The 1999 Southland Conference baseball tournament was held from May 16 to 19, 1999 to determine the champion of the Southland Conference in the sport of college baseball for the 1999 season. The event pitted the top six finishers from the conference's regular season in a double-elimination tournament held at Warhawk Field, home field of Northeast Louisiana in Monroe, Louisiana. Third-seeded won their second championship and claimed the automatic bid to the 1999 NCAA Division I baseball tournament.

==Seeding and format==
The top six finishers from the regular season were seeded one through six. They played a double-elimination tournament.

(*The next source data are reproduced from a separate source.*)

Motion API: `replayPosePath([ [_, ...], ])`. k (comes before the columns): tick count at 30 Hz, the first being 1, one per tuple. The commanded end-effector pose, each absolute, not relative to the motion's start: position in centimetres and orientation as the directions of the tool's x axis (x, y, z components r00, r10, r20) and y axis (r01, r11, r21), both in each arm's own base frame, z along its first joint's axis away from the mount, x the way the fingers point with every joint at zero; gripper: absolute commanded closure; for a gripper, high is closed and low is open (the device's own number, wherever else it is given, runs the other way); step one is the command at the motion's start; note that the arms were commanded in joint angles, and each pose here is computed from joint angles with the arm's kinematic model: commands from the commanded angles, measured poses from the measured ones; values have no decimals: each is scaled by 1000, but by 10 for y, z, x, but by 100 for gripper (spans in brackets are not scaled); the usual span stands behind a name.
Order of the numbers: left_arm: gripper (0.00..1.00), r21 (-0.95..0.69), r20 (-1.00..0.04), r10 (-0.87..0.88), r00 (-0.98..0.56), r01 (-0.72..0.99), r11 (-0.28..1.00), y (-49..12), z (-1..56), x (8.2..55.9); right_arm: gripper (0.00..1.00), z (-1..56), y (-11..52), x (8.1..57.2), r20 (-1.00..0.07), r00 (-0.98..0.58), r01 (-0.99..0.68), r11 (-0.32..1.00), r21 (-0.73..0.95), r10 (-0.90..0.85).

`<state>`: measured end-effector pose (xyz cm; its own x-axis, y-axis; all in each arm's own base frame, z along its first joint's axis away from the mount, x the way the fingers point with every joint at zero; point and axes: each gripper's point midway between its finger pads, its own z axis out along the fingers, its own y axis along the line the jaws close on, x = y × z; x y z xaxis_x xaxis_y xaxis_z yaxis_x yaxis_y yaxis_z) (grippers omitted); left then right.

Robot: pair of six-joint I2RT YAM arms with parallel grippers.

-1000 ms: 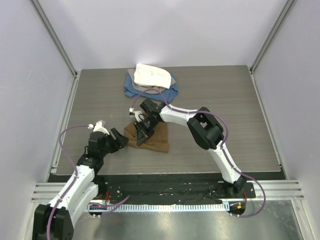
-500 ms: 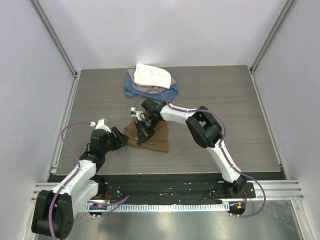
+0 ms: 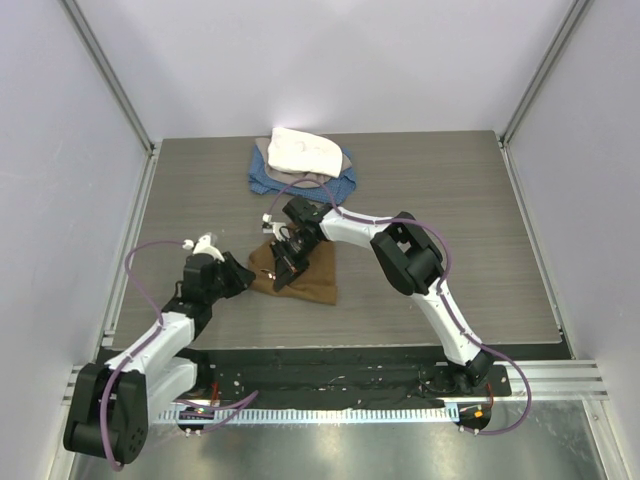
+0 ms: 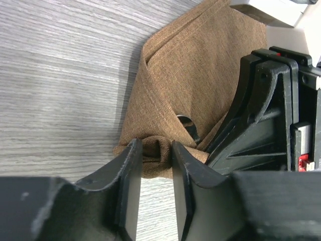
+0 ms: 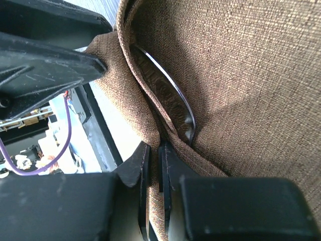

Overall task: Fold the napkin, place the utensils inside, and roll it up
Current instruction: Roll the napkin with the utensil

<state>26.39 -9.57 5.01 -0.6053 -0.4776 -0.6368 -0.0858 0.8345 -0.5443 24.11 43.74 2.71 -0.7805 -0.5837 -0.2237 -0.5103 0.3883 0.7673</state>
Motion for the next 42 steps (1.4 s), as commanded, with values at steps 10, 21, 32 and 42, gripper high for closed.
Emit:
replayPosePath([
  [10,100,-500,-645,-476,-599,-140,854,-87,59,285,83,48,440,262,-332,-759,-599,401,693,-560],
  [21,100,-472,-622,-488,-612,-205,858,-80,53,284,37,111,415,278,-625,-599,-801,402,445,-500],
  [32,100,-464,-621,-486,-615,-211,860,-78,52,284,33,95,374,261,-724,-261,-855,501,-133,-639],
  [42,100,-462,-619,-488,-616,-217,860,-78,51,284,36,69,366,241,-674,-176,-840,467,-278,-717],
])
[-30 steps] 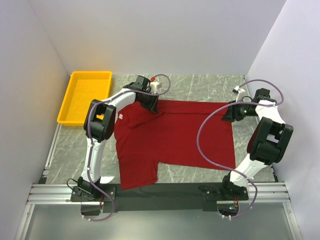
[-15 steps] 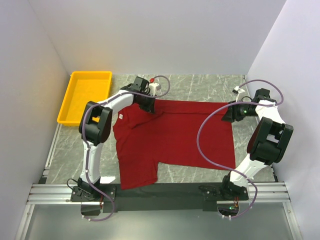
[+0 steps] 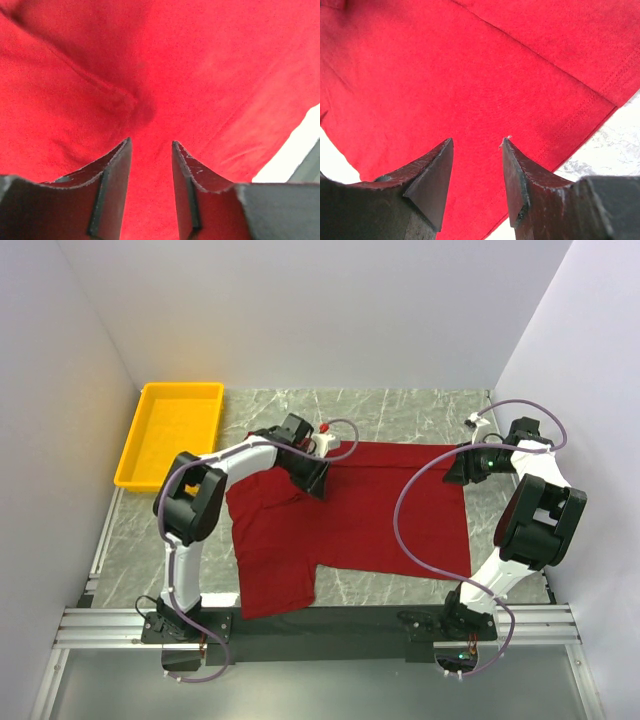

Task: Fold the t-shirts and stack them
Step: Fold the tshirt

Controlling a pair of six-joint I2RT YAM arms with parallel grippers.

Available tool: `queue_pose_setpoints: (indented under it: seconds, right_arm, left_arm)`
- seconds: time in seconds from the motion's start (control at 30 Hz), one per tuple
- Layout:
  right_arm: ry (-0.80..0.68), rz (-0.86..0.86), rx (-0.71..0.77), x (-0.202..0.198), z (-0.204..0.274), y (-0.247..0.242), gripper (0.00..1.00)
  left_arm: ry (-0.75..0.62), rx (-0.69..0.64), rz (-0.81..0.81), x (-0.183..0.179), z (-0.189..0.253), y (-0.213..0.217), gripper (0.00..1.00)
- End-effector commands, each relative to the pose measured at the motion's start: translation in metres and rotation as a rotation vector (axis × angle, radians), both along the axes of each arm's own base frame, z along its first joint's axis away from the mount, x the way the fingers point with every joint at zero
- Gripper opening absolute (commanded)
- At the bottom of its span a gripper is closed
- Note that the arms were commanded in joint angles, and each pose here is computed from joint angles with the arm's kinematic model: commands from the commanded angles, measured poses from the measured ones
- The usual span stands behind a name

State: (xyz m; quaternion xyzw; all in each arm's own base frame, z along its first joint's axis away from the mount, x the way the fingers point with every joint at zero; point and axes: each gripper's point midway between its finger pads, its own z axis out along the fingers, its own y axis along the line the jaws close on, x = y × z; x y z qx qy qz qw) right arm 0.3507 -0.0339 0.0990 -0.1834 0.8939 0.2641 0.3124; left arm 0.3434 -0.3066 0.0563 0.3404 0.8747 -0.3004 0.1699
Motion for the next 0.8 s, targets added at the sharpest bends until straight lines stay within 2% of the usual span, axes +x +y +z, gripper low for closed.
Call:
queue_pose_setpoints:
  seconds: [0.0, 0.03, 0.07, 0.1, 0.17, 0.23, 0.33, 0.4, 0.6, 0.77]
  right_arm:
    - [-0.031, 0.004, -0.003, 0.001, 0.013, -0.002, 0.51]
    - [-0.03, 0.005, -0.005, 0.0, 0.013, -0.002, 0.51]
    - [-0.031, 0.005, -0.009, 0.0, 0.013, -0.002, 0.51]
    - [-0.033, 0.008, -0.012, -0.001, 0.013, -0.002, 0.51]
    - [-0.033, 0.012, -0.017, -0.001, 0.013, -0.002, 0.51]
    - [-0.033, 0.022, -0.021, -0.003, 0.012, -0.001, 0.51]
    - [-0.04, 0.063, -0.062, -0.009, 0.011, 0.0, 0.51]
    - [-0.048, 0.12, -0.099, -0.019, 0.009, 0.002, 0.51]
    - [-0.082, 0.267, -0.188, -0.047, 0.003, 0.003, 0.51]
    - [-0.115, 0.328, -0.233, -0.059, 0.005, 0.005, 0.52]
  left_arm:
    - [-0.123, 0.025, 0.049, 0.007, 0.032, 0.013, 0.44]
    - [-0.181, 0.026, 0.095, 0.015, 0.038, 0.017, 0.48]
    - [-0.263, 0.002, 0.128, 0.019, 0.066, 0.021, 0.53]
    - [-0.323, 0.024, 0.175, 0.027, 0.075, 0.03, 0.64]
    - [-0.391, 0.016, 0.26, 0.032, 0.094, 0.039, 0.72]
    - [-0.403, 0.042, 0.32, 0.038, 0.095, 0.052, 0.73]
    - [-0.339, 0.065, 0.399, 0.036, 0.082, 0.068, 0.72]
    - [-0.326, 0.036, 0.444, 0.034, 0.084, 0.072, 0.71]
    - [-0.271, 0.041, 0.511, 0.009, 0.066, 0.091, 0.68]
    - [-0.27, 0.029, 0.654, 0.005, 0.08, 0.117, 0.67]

| Team | W | L | T | Pct | Seed |
|---|---|---|---|---|---|
| Northeast Louisiana | 20 | 7 | .741 | — | 1 |
| Northwestern State | 20 | 7 | .741 | — | 2 |
| Southwest Texas State | 16 | 11 | .593 | 4 | 3 |
| UTSA | 15 | 12 | .556 | 5 | 4 |
| Texas–Arlington | 14 | 13 | .519 | 6 | 5 |
| Southeastern Louisiana | 14 | 13 | .519 | 6 | 6 |
| Lamar | 11 | 16 | .407 | 9 | — |
| McNeese State | 10 | 17 | .370 | 10 | — |
| Sam Houston State | 9 | 18 | .333 | 11 | — |
| Nicholls State | 6 | 21 | .222 | 14 | — |

==All-Tournament Team==
The following players were named to the All-Tournament Team.

| Pos. | Name | School |
| P | Mike Bradley | Texas–Arlington |
| Ben Sheets | Northeast Louisiana |
| C | Chris Seaman | Texas State |
| 1B | John Tompkins | Texas State |
| 2B | Joe Kennedy | Texas–Arlington |
| 3B | Nick Frank | Northeast Louisiana |
| SS | J.T. Herak | Texas–Arlington |
| OF | Matt Mize | Texas–Arlington |
| Anthony Dominguez | Texas State |
| Kent Wallis | UTSA |
| DH | Corey Artieta | Northeast Louisiana |

===Most Valuable Player===
Matt Mize was named Tournament Most Valuable Player. Mize was an outfielder for Texas–Arlington.